The new method helps to predict the molecular properties and model chemical reactions.
In groundbreaking research titled ‘Quantum Chemistry Calculations Using Energy Derivatives on Quantum Computers’ that was recently featured in the ‘NISQ Computing Newsletter’ by the USRA Research Institute for Advanced Computer Science, IIITH researcher Utkarsh Azad under the guidance of Prof. Harjinder Singh attempted to showcase the abilities of NISQ hardware for doing quantum chemistry calculations. For the uninitiated, NISQ or Noisy Intermediate-scale Quantum devices refer to the current generation of quantum computers that use the properties of quantum physics to perform calculations, thus outperforming traditional machines such as laptops and others.
While explaining his work, Utkarsh begins by quoting Richard Feynman who had famously said, “Nature isn’t classical, dammit, and if you want to make a simulation of nature, you’d better make it quantum mechanical.” The dual degree research student of the Center for Computational Natural Sciences and Bioinformatics (CCNSB) at IIITH goes on to say that modelling chemical reactions on classical computers requires approximations because they can’t exactly calculate the quantum behaviour of more than just a couple of electrons. “The computations are too large and time-consuming,” he remarks, adding that each simplification reduces the overall accuracy of the calculations, thereby limiting their usefulness. Because quantum computing works differently, quantum computers through phenomena known as entanglement, are able to describe electron-electron interactions without approximations. “This means that, at its purest, quantum computing enables us to model nature as it is, without any simplifications,” he says.
What They Did
The researchers extended the theory of Variational Quantum Eigensolver (VQE) which is a hybrid quantum-classical algorithm, meaning that it utilizes both quantum and classical computers to perform computations.
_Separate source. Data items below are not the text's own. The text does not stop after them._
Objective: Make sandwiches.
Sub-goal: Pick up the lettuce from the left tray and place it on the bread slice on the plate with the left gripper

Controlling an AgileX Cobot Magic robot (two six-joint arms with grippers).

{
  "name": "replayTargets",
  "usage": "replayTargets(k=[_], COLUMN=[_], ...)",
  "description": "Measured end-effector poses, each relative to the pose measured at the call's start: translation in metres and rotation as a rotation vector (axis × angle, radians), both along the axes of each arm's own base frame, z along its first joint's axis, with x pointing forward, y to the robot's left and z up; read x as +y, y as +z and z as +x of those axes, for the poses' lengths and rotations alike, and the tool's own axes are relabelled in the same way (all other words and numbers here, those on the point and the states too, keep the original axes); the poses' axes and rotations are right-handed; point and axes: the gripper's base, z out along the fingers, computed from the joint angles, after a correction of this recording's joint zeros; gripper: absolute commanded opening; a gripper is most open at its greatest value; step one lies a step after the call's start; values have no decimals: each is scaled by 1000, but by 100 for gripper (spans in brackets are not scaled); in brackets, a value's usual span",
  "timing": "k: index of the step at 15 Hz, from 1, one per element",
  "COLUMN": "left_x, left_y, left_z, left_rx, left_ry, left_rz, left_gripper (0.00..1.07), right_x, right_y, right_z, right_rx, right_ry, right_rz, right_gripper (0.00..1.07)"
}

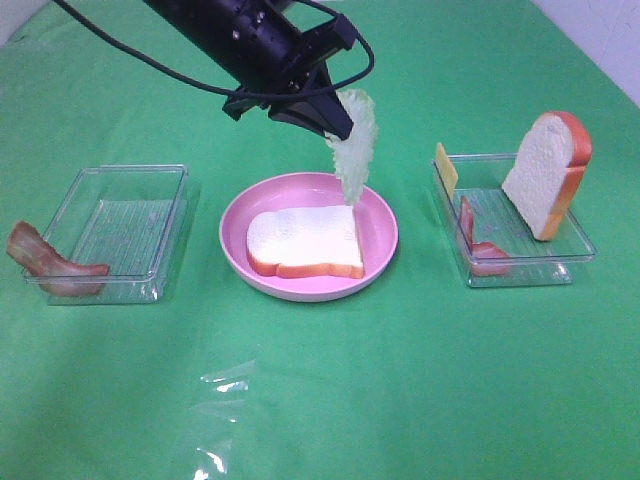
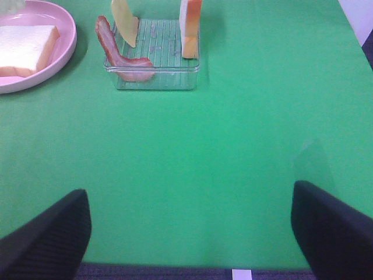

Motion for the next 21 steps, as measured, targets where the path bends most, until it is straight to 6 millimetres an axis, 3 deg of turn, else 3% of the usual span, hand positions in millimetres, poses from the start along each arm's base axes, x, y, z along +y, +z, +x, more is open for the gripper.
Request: replayTargets(k=[4,8,12,21], left_x=[-17,-20,-18,4], left_y=[-37,-62,-72,-85], left_z=[6,9,9,14], left_rx=[23,74,73,60], left_ry=[5,5,-6,77], left_rz=[-14,-6,33,333], left_gripper=[0,0,0,0], right_x=[0,0,0,0], right_y=[0,0,0,0], right_z=[0,0,0,0], right_rx=[0,0,0,0], right_ry=[0,0,0,0], right_rz=[0,0,0,0], right_gripper=[90,90,90,90])
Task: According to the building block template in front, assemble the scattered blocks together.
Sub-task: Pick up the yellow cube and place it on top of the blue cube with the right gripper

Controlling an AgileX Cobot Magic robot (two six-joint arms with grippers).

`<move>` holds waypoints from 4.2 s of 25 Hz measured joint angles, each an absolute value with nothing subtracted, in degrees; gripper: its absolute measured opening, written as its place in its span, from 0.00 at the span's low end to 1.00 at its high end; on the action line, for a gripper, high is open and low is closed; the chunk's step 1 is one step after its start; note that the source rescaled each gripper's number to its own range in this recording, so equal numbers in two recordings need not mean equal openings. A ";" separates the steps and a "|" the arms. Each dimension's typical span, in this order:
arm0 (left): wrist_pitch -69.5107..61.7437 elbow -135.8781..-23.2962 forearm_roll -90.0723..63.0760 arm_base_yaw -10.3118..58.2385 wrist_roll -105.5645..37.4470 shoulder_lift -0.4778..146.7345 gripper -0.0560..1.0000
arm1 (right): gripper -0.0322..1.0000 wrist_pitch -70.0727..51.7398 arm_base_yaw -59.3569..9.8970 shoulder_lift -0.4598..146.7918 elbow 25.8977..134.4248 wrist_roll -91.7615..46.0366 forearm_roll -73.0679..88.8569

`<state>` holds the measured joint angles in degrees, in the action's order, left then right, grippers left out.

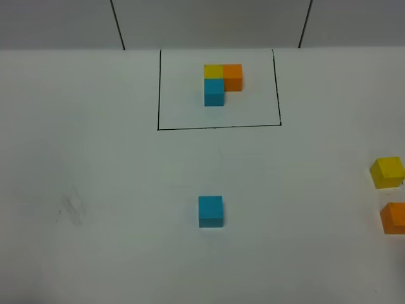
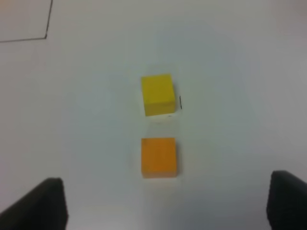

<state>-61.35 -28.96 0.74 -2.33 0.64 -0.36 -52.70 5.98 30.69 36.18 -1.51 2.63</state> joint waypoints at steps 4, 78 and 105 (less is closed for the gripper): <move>-61.35 -28.96 0.74 -2.33 0.64 -0.36 0.57 | 0.73 -51.73 5.98 49.82 43.32 -1.64 0.00; -61.35 -28.96 0.70 -2.33 0.59 -0.36 0.56 | 0.05 -49.45 -36.51 110.71 83.06 43.41 -12.43; -61.35 -28.96 0.70 -2.33 0.59 -0.36 0.56 | 0.05 -58.76 -48.07 124.65 94.34 53.49 -12.12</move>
<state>-61.35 -28.96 0.70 -2.33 0.59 -0.36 -58.76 -48.07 124.65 94.34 53.49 -12.12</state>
To analyze molecules, not only molecular energies but also the molecular energy derivatives are equally important for calculating a range of time-independent physical and chemical properties. For instance, first-order energy derivatives allow one to search for minimum energy configuration and reaction paths. Utkarsh and Singh’s extension is based on devising a method to calculate molecular energy derivatives for both ground state energy as well as excited state energies up to the second order. They demonstrated how their method could be used on quantum chemistry tasks such as – 1) minimum energy configuration search, 2) estimation of molecular response properties and 3) transition state search.
What Is Unique
Not only are the applications more versatile, but also by doing away with a critical dependency of having to calculate the derivatives of optimal variational parameters, this research scores over previous similar work in energy derivatives. The team also demonstrated how their calculations for molecular response properties significantly improve upon previous results. “To the best of our knowledge, we believe that we are the first group to have shown the usage of NISQ devices in trying to find a stationary point on a potential energy surface, known as transition state structure search (TSS),” says Utkarsh.